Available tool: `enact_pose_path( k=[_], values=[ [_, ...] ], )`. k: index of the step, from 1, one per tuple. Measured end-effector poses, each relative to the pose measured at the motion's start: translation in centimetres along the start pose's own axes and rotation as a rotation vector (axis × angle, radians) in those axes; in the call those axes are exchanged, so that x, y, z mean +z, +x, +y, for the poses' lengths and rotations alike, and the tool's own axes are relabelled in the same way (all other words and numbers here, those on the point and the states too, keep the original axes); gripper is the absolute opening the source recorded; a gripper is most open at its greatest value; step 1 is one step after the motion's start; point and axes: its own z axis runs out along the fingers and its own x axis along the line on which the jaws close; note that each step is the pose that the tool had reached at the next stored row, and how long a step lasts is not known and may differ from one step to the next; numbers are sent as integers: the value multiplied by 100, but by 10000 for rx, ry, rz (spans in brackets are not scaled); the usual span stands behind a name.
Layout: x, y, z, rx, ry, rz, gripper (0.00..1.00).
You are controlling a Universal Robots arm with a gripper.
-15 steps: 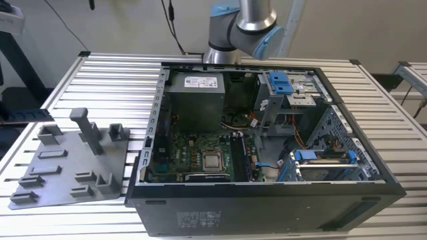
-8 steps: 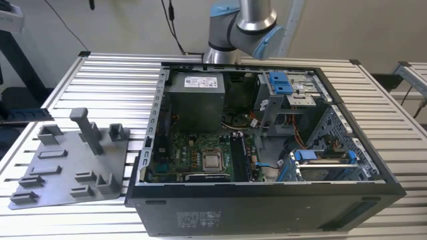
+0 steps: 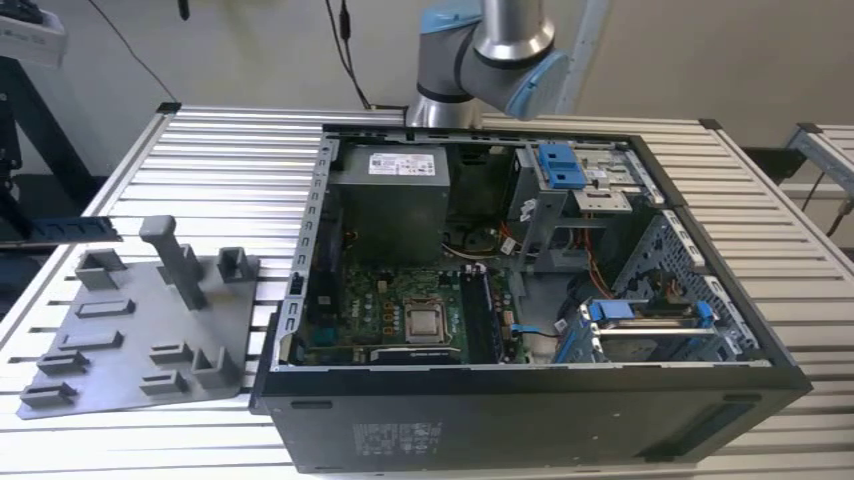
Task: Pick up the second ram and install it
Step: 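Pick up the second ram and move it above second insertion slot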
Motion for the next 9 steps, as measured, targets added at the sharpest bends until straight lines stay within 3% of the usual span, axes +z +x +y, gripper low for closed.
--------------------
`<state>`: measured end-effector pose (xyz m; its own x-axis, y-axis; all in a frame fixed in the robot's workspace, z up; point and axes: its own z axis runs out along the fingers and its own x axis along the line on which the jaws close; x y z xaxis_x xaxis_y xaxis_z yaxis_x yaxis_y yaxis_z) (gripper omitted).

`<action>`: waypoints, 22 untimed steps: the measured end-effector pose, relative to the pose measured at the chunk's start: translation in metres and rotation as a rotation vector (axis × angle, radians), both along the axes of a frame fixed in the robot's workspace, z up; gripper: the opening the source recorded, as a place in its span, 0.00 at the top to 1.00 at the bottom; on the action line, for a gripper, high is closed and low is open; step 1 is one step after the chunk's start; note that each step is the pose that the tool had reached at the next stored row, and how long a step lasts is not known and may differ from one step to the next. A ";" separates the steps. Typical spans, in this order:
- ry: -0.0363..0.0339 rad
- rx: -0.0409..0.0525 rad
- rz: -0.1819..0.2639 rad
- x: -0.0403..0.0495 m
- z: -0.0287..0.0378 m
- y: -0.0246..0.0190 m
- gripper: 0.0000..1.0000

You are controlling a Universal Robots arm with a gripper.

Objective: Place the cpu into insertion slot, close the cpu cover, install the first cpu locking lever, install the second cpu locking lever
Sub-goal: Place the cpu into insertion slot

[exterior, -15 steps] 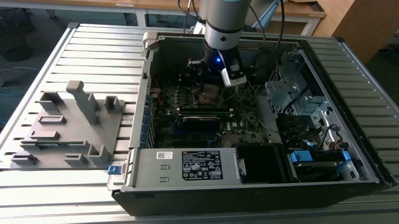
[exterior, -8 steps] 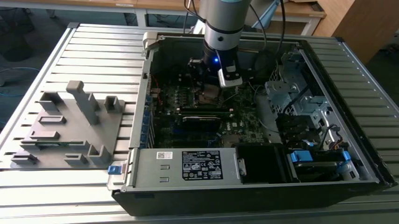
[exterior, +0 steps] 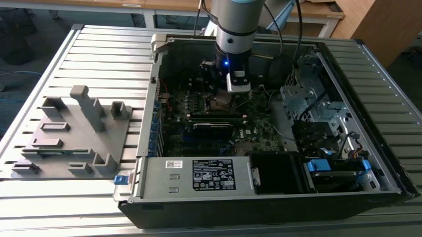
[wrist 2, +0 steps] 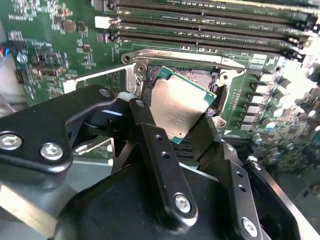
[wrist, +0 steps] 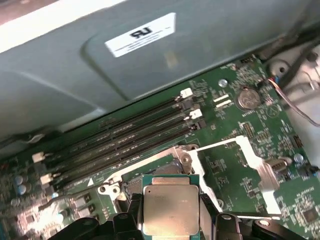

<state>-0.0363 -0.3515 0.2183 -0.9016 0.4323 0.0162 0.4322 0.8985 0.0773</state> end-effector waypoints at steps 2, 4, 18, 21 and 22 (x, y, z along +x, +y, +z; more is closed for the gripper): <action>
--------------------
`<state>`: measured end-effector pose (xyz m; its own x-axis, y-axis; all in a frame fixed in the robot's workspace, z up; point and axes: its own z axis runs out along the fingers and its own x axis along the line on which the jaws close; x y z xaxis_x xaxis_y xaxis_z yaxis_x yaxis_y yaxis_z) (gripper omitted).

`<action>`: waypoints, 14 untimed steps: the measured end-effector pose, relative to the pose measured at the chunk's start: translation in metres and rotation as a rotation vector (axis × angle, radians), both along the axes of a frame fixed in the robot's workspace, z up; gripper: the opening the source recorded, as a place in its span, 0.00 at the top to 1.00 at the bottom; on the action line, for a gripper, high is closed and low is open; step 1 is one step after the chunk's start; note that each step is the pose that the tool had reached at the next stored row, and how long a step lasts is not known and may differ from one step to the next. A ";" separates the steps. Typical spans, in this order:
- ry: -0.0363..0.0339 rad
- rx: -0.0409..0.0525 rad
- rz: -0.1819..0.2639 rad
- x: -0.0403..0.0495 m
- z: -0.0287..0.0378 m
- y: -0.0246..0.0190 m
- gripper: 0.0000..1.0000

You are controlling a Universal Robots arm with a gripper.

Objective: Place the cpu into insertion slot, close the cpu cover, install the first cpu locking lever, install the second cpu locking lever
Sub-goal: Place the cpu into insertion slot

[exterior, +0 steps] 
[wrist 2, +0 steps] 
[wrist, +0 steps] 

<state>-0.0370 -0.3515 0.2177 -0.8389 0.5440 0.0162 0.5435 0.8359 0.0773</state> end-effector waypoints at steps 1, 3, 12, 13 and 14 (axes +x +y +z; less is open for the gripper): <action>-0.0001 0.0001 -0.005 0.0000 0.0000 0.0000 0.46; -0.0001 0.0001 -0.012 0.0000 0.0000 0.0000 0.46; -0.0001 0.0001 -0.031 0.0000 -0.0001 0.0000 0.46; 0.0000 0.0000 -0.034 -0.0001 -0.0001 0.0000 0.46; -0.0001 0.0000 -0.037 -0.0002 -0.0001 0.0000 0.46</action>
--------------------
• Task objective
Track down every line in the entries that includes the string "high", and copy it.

• Answer box
`<action>`: waypoints, 22 untimed steps: the measured end-effector pose, relative to the pose measured at the chunk's start: translation in metres and rotation as a rotation vector (axis × angle, radians), both along the axes of a frame fixed in the robot's workspace, z up; gripper: the opening the source recorded, as a place in its span, 0.00 at the top to 1.00 at the bottom; on the action line, for a gripper, high is closed and low is open; step 1 is one step after the chunk's start; note that each step is the pose that the tool had reached at the next stored row, and how long a step lasts is not known and may differ from one step to the next. A ";" separates the steps. Typical spans, in this order:
`<action>`: waypoints, 14 untimed steps: the measured end-effector pose, relative to the pose measured at the chunk's start: translation in metres and rotation as a rotation vector (axis × angle, radians), both along the axes of a frame fixed in the robot's workspace, z up; gripper: the opening the source recorded, as a place in its span, 0.00 at the top to 1.00 at the bottom; on the action line, for a gripper, high is closed and low is open; step 1 is one step after the chunk's start; note that each step is the pose that the tool had reached at the next stored row, and how long a step lasts is not known and may differ from one step to the next. A ";" separates the steps. Typical spans, in this order:

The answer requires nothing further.